Problem to solve: Print the records below once again, exactly as they were given.

┌──

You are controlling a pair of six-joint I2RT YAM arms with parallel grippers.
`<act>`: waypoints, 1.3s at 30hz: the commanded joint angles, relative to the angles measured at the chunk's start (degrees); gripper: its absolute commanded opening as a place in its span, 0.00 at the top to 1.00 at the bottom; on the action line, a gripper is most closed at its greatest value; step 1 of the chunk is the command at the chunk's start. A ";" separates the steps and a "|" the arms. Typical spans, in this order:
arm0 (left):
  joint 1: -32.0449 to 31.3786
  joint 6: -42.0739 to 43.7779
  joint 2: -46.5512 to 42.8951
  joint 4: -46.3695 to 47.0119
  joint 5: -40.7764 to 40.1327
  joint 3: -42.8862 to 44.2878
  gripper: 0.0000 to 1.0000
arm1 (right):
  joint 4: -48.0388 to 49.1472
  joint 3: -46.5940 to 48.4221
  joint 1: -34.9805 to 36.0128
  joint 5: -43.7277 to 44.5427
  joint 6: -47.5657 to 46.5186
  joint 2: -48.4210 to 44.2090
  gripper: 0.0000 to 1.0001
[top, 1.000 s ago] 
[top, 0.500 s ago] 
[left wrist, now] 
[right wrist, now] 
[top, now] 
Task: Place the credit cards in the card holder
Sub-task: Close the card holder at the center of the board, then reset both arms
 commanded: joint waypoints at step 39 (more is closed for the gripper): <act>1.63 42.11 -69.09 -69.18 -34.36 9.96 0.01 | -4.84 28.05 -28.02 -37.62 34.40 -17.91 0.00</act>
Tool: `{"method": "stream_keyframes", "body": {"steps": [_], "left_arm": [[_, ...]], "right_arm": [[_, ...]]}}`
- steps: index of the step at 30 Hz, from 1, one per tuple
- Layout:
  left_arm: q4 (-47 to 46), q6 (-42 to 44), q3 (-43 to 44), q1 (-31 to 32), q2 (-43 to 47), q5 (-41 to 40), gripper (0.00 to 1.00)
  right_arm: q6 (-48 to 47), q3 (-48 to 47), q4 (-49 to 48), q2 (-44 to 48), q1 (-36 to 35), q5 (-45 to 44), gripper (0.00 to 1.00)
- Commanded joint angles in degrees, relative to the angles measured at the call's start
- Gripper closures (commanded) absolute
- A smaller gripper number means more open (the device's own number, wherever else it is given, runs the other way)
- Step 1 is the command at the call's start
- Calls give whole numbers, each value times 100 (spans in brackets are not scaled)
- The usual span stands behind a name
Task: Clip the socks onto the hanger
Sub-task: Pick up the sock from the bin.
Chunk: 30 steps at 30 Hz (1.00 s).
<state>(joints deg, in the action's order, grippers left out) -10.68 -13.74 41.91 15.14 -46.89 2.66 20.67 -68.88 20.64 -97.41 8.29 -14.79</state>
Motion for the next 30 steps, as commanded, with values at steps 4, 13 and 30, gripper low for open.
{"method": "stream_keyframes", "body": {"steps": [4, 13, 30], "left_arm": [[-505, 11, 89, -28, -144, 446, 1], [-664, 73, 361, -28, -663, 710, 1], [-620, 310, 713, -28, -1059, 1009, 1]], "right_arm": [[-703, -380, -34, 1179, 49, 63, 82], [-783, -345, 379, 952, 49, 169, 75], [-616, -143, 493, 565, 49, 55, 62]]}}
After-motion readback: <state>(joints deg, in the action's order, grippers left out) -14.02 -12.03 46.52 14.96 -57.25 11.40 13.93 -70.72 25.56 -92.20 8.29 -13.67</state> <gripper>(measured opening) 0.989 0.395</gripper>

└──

Completed exercise:
You are controlling a pair of six-joint I2RT YAM arms with parallel grippers.
`<act>`: waypoints, 1.3s at 30hz: the commanded joint angles, relative to the angles measured at the chunk's start (degrees); gripper: its absolute commanded opening as a place in its span, 0.00 at the top to 1.00 at the bottom; on the action line, a gripper is most closed at its greatest value; step 1 of the chunk is the command at the chunk's start. A ";" separates the steps and a "|" the arms. Typical spans, in this order:
arm0 (left):
  joint 1: -32.0449 to 31.3786
  joint 6: -42.0739 to 43.7779
  joint 2: -46.5512 to 42.8951
  joint 4: -46.3695 to 47.0119
  joint 5: -40.7764 to 40.1327
  joint 3: -42.8862 to 44.2878
  gripper: 0.0000 to 1.0000
arm1 (right):
  joint 4: -48.0388 to 49.1472
  joint 3: -46.5940 to 48.4221
  joint 1: -34.9805 to 36.0128
  joint 5: -43.7277 to 44.5427
  joint 6: -47.5657 to 46.5186
  joint 2: -48.4210 to 44.2090
  gripper: 0.0000 to 1.0001
[top, 1.000 s ago] 
[top, 0.500 s ago] 
[left wrist, now] 
[right wrist, now] 
[top, now] 
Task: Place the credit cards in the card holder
Sub-task: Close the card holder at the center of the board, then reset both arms
 commanded: joint waypoints at step 39 (more is closed for the gripper): <act>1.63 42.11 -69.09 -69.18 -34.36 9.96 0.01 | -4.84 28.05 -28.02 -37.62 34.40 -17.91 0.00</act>
Tool: `{"method": "stream_keyframes", "body": {"steps": [_], "left_arm": [[_, ...]], "right_arm": [[_, ...]]}}`
- steps: index of the step at 30 Hz, from 1, one per tuple
- Layout:
  left_arm: q4 (-47 to 46), q6 (-42 to 44), q3 (-43 to 44), q1 (-31 to 32), q2 (-43 to 47), q5 (-41 to 40), gripper (0.00 to 1.00)
  right_arm: q6 (-48 to 47), q3 (-48 to 47), q4 (-49 to 48), q2 (-44 to 48), q1 (-36 to 35), q5 (-45 to 44), gripper (0.00 to 1.00)
- Commanded joint angles in degrees, relative to the angles measured at the call's start
- Gripper closures (commanded) absolute
- A smaller gripper number means more open (the device's own number, wherever else it is given, runs the other way)
- Step 1 is the command at the call's start
- Calls give whole numbers, each value times 100 (spans in brackets are not scaled)
- The usual span stands behind a name
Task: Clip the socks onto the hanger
Sub-task: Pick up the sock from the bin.
Chunk: 30 steps at 30 Hz (1.00 s).
<state>(joints deg, in the action's order, grippers left out) -10.68 -13.74 41.91 15.14 -46.89 2.66 20.67 -68.88 20.64 -97.41 8.29 -14.79</state>
Motion for the next 30 steps, as commanded, with values at steps 4, 13 and 30, gripper low for open.
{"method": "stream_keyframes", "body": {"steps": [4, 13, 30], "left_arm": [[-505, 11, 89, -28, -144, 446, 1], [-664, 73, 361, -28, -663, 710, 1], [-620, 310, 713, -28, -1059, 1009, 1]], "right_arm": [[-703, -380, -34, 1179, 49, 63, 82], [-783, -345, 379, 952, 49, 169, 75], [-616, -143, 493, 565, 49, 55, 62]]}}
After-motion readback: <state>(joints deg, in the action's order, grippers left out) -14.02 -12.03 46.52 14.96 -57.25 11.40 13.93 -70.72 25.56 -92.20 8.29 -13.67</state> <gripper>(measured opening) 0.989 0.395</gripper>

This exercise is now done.